If a magician puts 1 dove into his hat, he pulls out 2 rabbits and 2 flowers from it. If the magician puts 1 rabbit in, he pulls out 2 flowers and 2 doves. If he puts 1 flower in, he pulls out 1 rabbit and 3 doves. The magician starts with 1 rabbit. Could he end up with the same number of rabbits, doves, and flowers after performing his hat trick several times?

There are real numbers written on each field of a \(m \times n\) chessboard. Some of them are negative, some are positive. In one move we can multiply all the numbers in one column or row by \(-1\). Is that always possible to obtain a chessboard where sums of numbers in each row and column are nonnegative?

A \(7 \times 7\) square was tiled using \(1 \times 3\) rectangular blocks. One of the squares has not been covered. Which one can it be?

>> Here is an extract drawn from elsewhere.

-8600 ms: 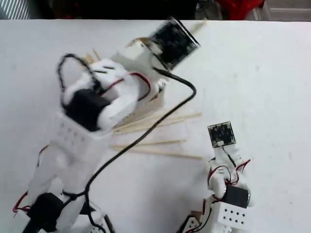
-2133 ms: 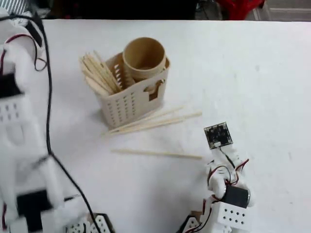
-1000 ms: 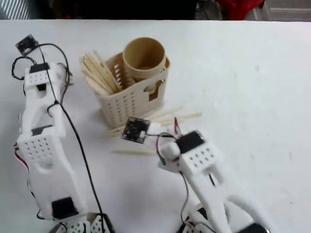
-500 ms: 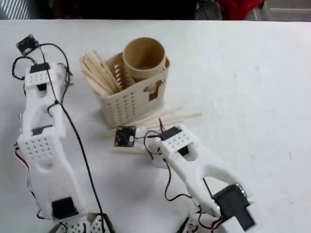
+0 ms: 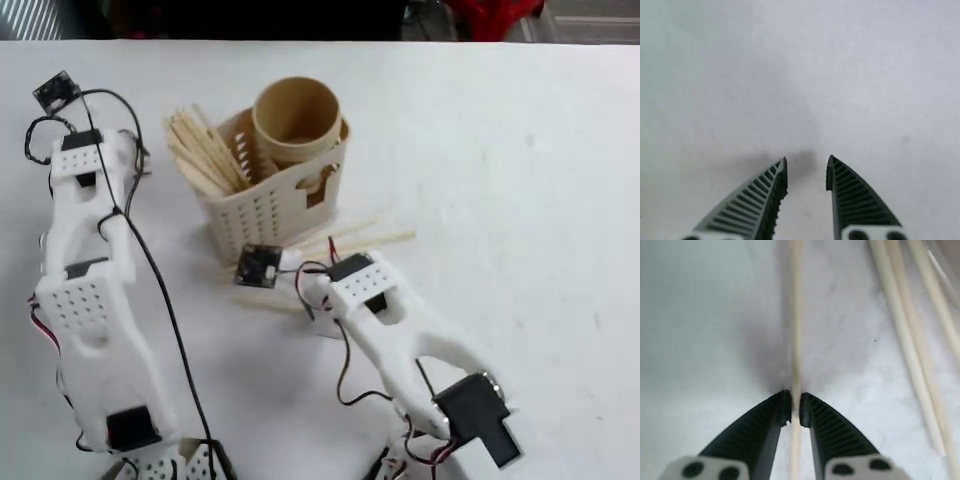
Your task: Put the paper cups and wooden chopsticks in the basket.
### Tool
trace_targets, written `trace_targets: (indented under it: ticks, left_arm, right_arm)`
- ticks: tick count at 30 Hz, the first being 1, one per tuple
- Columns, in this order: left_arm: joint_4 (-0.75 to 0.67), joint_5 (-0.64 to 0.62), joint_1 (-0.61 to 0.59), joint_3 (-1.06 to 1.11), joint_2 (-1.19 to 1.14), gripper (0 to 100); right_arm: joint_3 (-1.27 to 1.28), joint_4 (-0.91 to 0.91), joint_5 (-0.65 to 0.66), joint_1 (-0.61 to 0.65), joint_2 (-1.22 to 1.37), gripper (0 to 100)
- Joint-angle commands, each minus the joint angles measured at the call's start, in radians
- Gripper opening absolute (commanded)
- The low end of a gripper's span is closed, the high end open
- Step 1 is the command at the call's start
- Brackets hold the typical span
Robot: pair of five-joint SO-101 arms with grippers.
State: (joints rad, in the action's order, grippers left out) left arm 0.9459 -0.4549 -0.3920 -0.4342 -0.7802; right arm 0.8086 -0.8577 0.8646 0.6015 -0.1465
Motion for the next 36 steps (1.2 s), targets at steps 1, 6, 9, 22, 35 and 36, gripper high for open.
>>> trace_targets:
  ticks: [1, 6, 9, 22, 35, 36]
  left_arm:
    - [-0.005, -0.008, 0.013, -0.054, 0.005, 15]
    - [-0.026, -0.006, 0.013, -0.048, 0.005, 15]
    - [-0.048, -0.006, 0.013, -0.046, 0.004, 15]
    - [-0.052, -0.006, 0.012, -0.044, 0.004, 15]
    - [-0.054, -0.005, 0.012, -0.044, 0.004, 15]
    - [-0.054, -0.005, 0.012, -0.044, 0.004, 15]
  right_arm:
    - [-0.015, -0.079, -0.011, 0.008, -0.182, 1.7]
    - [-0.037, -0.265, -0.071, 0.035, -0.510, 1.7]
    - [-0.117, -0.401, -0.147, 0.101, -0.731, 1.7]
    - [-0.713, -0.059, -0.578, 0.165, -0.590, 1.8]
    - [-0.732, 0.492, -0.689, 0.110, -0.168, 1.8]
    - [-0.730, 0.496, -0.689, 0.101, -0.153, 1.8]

Tom found a large, old clock face and put 12 sweets on the number 12. Then he started to play a game with himself. In each move he moves one sweet to the next number clockwise, and some other to the next number anticlockwise. Is it possible that after finite number of steps there is exactly 1 of the sweets on each number?

Inside a square with side 1 there are several circles, the sum of the radii of which is 0.51. Prove that there is a line that is parallel to one side of the square and that intersects at least 2 circles.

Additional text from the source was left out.